Rubber Band Exercise Effectiveness

When the muscles are no longer the usual load and training does not give the desired result, exercises with a rubber band can be an excellent solution to the problem. Namely, at a certain stage of training, this mobile simulator will become an indispensable tool to increase the load efficiency.

It is known that power simulators offer only a fixed trajectory of the projectile and weights, which determines obviously specific position for specific muscle groups, depressing their abilities. Muscle cells are not contracting at full strength, and some assisting group muscles are not involved at all.

The main difference between the expander and the simulators is the unsecured trajectory of movement, due to which the amplitude is regulated by the person, not the simulator.

The best simulator for home fitness. Expanding opportunities

To make your arms stronger and more prominent, you need training with dumbbells and a horizontal bar. To supplement and diversify them, you can include exercises with a rubber band for hands in everyday training:

exercises with rubber band for hands

Exercise 1. Biceps

Having set your feet on the tape, you can hold its ends in hands tightly pressed to the body and bend your elbows.

Exercise 2. Triceps

Fasten one end of the tape under the heel, grab the other with a hand wound behind the head. Straighten the arm at the elbow, lifting and stretching the tape up.

Exercise 2. Shoulders

Stepping on the tape with two legs in the middle, you need to hold both ends with your hands at the level of the abdomen. Stretch the tourniquet, raising his hands to the chin and spreading his elbows to the sides.
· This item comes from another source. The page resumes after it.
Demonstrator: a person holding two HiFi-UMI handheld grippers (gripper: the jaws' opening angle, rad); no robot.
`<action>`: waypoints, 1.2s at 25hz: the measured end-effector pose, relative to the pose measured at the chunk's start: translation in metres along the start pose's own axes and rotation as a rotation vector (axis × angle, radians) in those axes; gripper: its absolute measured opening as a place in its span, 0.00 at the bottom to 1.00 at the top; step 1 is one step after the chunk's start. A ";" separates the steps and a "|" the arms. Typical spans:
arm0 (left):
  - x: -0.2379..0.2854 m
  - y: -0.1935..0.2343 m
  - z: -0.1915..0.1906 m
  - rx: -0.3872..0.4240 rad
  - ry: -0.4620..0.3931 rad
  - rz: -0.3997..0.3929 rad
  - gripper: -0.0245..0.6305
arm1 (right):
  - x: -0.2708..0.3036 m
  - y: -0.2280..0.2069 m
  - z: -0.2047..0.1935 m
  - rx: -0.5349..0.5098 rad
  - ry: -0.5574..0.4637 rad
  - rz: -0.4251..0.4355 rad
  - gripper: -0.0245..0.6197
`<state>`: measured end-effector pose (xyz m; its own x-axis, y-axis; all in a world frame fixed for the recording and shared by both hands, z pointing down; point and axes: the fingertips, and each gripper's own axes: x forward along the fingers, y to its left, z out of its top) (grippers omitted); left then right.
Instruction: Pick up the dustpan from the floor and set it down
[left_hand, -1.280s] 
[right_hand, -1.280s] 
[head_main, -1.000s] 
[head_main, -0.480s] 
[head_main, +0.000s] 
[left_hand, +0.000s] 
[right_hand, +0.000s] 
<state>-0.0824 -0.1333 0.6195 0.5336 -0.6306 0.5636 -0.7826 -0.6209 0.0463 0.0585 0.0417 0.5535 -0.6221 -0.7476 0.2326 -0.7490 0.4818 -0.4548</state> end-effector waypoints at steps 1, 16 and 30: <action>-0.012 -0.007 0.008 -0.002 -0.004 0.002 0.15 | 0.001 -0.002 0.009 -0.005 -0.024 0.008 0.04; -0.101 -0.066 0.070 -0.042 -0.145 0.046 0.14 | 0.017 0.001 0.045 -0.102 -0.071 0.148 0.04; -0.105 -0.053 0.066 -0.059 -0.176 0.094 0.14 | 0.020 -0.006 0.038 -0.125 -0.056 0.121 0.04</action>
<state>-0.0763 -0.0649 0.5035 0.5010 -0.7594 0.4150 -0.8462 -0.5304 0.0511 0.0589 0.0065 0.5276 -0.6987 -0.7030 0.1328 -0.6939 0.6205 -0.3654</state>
Rubber expander. How to choose the right one?

As a rule, the length of the rubber expander is 1.5 meters, and the width can be completely different. It is selected based on the characteristics of a particular rubber band exercise. For example, for the press you need to buy a wide tourniquet, and for other muscle groups, a narrow one is also suitable.

Of much greater importance is the level of resistance of the tape, which is determined by its color. Yellow is a low resistance, red is medium, and green and blue are high. Therefore, beginners should start with a yellow ribbon, and then gradually increase the load, changing colors.

rubber band exercises

When choosing a rubber expander, you should also know that it does not matter to the muscles which simulator makes them work, whether it is a special device or an ordinary rubber tourniquet from a home medicine cabinet. That is why, if it is not possible to purchase a special rubber tape, but you really want to try, then at first you can use the usual Martens rubber bandage.

Advantages and disadvantages of rubber shock absorbers

Undoubtedly, a rubber band for fitness has more advantages than disadvantages, and any set of exercises with a rubber band will help to determine them:

  • compact size and light weight;
  • convenience in storage and transportation;
  • the ability to use almost anywhere;
  • low price;
  • the possibility of using as a load amplifier;
  • control over the range of motion;
  • the ability to use complete with other sports equipment.

The disadvantages are much smaller, but they are completely insignificant and quite solvable:

  • lack of handles for capture;
  • slipping off hands;
  • when wrapping limbs, there is a possibility of vein constriction.

In general, it can be noted that a rubber band is a simulator that is distinguished by its multifunctionality and can become a productive part of the training process in any sport.